--- AIM OF THE TASK ---
Where a line below includes the word "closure", copy that line.

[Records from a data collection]
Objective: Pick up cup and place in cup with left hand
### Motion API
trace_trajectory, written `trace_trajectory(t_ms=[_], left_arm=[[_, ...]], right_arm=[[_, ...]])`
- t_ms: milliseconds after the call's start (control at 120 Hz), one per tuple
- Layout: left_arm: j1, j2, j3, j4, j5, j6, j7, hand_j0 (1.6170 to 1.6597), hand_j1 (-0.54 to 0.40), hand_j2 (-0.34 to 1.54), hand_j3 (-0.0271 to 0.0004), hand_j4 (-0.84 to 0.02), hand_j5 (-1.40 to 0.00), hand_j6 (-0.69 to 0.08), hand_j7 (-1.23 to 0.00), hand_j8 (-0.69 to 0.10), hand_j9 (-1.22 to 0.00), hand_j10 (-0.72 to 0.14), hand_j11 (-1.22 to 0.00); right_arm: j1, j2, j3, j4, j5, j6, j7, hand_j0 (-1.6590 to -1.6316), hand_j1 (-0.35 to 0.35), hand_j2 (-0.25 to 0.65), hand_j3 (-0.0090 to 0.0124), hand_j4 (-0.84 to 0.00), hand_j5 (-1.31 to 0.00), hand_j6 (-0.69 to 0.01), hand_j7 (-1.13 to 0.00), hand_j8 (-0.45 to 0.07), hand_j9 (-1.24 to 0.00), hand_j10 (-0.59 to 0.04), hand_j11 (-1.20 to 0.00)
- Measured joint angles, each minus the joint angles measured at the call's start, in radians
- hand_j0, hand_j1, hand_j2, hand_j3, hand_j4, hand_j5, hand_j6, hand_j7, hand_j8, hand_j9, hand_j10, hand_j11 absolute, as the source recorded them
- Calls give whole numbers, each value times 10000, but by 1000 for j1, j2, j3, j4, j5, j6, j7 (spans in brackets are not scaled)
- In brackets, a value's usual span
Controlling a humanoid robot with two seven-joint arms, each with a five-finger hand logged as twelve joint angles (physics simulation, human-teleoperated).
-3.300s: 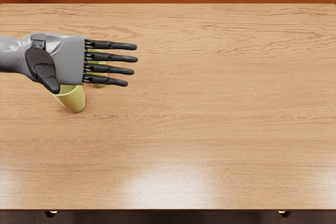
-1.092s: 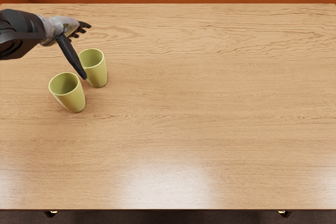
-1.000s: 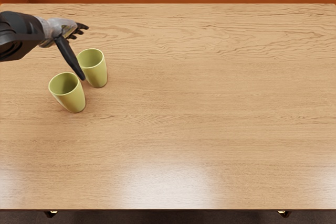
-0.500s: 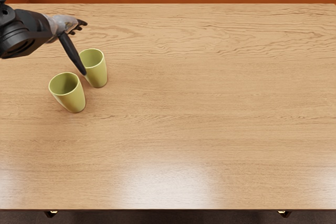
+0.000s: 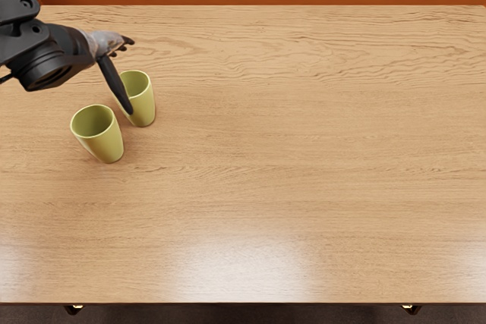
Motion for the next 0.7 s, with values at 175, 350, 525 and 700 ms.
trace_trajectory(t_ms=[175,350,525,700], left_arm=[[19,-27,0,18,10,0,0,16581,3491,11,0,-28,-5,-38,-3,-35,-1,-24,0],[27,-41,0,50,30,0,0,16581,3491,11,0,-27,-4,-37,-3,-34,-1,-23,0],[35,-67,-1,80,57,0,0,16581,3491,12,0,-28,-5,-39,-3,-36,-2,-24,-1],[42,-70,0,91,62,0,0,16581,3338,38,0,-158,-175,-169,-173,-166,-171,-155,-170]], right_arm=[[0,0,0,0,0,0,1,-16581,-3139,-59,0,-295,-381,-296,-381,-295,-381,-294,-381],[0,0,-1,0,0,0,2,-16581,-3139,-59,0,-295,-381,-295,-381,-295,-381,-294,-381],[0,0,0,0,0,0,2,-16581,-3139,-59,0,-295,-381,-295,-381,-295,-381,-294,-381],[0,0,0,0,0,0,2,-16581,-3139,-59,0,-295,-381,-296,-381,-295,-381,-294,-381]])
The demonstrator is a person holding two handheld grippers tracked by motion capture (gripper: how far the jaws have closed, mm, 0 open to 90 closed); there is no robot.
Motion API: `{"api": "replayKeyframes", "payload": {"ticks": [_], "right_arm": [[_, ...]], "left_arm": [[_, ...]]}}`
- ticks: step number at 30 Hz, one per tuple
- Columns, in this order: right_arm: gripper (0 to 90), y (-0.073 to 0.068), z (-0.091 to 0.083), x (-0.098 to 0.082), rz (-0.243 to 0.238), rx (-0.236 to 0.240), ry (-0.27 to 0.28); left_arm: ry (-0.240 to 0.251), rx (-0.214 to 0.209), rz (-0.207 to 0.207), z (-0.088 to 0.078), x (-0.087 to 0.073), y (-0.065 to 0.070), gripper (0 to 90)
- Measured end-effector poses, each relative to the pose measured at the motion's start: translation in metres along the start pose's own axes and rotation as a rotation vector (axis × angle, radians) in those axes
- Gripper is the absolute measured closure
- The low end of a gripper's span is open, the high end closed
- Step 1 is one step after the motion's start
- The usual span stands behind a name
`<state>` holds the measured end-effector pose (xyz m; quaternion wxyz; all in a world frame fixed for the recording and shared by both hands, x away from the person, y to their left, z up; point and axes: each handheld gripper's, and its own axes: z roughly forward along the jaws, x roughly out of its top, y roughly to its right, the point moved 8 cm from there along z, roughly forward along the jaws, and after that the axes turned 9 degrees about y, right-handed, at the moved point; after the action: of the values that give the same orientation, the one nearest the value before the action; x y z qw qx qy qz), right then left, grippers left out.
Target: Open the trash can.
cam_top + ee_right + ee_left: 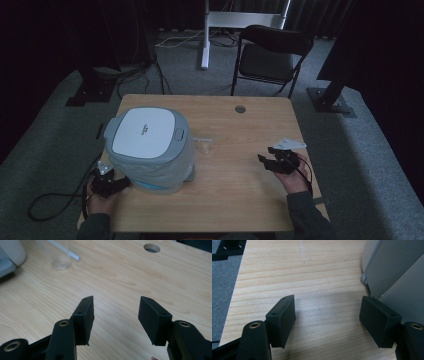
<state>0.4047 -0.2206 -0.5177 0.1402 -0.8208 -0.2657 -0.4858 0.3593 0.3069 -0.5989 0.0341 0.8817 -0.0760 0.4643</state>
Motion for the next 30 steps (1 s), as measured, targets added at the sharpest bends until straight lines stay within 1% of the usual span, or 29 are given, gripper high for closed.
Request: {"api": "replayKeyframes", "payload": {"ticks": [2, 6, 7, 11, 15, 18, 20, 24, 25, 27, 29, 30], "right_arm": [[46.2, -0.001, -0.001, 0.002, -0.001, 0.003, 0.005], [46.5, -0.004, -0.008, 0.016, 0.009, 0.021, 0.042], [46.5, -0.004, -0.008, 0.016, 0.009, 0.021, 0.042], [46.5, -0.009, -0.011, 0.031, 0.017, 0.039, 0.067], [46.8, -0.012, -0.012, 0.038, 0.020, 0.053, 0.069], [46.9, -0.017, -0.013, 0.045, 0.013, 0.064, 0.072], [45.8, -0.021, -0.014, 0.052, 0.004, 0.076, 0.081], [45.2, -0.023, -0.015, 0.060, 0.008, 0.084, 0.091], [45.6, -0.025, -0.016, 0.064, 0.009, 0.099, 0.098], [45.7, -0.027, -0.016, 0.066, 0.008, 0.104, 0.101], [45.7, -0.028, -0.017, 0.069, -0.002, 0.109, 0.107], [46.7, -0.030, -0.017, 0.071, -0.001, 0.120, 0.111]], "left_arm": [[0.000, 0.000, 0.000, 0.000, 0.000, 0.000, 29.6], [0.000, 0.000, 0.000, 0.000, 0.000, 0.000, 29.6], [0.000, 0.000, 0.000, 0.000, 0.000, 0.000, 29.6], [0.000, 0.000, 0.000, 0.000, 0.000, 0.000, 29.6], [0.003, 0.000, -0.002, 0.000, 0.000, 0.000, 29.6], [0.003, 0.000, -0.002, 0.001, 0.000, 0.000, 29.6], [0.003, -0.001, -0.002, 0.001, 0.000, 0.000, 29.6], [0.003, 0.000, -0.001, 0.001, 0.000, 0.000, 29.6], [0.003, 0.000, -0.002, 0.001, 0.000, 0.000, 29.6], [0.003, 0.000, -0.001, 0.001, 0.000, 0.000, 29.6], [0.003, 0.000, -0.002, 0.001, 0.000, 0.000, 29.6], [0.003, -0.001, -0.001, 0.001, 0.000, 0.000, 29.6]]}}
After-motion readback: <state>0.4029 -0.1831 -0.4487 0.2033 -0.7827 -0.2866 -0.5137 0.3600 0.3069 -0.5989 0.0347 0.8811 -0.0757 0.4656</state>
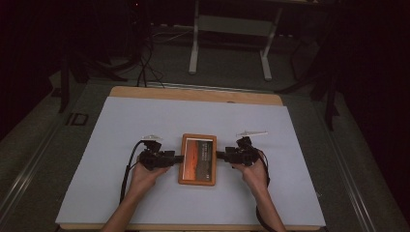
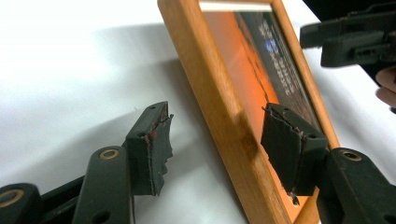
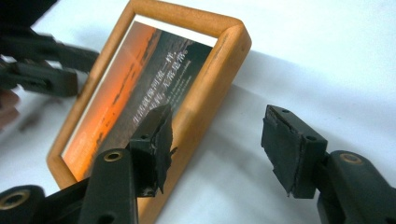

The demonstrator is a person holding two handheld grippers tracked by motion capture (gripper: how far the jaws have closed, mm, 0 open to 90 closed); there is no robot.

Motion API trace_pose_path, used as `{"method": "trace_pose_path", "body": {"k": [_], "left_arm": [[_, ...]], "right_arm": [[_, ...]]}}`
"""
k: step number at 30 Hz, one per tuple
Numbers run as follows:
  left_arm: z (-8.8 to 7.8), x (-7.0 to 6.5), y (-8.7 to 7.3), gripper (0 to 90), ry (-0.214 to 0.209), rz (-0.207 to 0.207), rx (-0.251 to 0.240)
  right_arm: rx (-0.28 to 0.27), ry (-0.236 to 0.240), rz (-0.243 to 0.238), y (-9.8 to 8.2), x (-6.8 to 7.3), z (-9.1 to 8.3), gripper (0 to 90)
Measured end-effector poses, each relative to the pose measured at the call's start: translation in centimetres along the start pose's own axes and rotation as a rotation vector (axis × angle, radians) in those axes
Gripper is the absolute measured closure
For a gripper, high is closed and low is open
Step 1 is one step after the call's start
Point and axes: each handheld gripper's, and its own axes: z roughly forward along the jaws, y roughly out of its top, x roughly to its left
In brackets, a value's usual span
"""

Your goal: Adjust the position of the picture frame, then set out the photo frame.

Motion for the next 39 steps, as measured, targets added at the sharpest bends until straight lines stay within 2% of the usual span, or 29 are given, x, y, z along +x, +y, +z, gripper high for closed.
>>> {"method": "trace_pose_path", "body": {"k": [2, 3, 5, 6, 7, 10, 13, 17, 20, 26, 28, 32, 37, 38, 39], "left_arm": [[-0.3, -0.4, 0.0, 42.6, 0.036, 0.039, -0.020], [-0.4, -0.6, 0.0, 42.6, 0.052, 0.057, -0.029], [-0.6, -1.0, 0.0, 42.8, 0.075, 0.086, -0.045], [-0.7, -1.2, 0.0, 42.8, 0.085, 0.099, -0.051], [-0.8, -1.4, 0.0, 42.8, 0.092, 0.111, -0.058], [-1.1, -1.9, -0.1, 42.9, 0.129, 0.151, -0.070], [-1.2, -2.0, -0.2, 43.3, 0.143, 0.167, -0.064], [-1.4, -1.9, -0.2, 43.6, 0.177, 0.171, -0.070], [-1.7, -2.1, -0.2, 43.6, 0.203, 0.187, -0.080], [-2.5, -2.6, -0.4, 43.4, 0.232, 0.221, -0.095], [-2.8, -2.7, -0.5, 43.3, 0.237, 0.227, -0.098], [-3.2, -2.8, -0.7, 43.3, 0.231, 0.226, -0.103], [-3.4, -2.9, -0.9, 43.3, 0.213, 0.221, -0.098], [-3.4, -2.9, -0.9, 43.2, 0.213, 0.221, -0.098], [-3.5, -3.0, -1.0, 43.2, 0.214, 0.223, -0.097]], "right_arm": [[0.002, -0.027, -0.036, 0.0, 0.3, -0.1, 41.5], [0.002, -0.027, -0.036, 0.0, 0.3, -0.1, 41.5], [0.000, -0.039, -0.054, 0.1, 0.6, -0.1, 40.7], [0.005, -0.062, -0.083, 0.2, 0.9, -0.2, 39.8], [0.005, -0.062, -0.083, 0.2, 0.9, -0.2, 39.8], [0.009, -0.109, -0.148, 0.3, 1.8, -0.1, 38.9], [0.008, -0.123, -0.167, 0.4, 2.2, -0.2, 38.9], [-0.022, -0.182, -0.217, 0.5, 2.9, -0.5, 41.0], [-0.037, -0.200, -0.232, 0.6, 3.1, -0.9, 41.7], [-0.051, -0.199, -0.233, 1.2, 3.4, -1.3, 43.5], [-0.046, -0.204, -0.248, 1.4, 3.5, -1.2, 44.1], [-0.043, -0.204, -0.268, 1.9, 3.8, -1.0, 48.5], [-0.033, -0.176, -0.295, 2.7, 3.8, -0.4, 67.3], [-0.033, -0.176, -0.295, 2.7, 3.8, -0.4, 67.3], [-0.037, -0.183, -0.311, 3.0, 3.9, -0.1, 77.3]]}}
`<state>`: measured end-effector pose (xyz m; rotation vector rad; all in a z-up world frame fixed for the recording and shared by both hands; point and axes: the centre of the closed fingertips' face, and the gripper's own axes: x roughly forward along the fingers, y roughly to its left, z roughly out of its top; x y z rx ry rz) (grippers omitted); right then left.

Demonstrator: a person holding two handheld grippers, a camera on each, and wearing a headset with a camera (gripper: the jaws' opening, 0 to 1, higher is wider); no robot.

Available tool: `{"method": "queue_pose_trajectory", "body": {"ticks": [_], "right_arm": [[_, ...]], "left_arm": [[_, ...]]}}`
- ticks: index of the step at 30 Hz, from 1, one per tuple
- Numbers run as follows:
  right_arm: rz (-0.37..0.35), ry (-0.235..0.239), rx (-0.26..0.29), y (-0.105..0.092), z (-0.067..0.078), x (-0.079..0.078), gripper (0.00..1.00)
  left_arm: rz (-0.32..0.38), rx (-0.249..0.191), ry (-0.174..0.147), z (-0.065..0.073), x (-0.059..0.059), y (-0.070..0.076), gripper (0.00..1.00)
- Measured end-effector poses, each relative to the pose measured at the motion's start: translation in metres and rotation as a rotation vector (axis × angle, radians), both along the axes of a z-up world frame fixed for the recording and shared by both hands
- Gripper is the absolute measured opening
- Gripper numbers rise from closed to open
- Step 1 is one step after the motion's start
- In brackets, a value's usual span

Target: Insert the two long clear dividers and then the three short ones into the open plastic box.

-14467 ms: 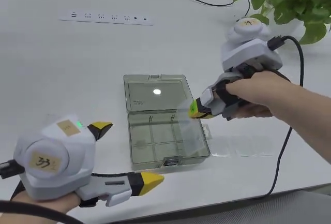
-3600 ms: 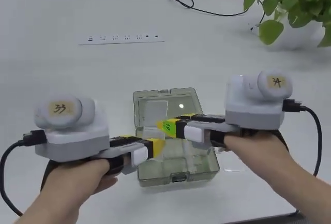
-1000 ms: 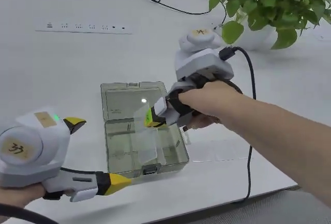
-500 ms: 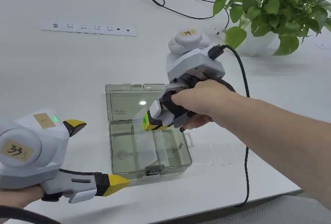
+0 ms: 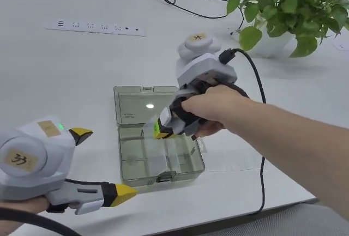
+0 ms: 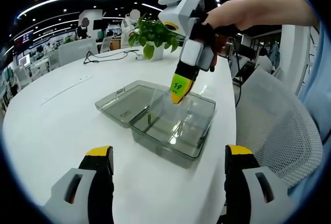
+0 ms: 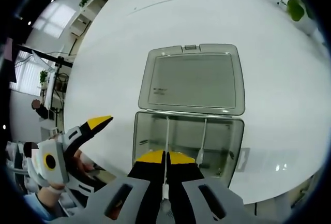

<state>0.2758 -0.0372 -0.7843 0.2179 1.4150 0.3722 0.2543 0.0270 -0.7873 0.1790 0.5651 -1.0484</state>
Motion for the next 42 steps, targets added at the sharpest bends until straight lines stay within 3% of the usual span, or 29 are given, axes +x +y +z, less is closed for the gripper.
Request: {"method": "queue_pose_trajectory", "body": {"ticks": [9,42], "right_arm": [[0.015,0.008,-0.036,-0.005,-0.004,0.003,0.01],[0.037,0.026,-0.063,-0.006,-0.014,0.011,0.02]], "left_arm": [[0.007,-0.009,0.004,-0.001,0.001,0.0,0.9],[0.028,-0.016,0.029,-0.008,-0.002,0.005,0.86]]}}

--- THE ANSWER ---
- Gripper is the absolute measured closure
Gripper is the absolute measured closure

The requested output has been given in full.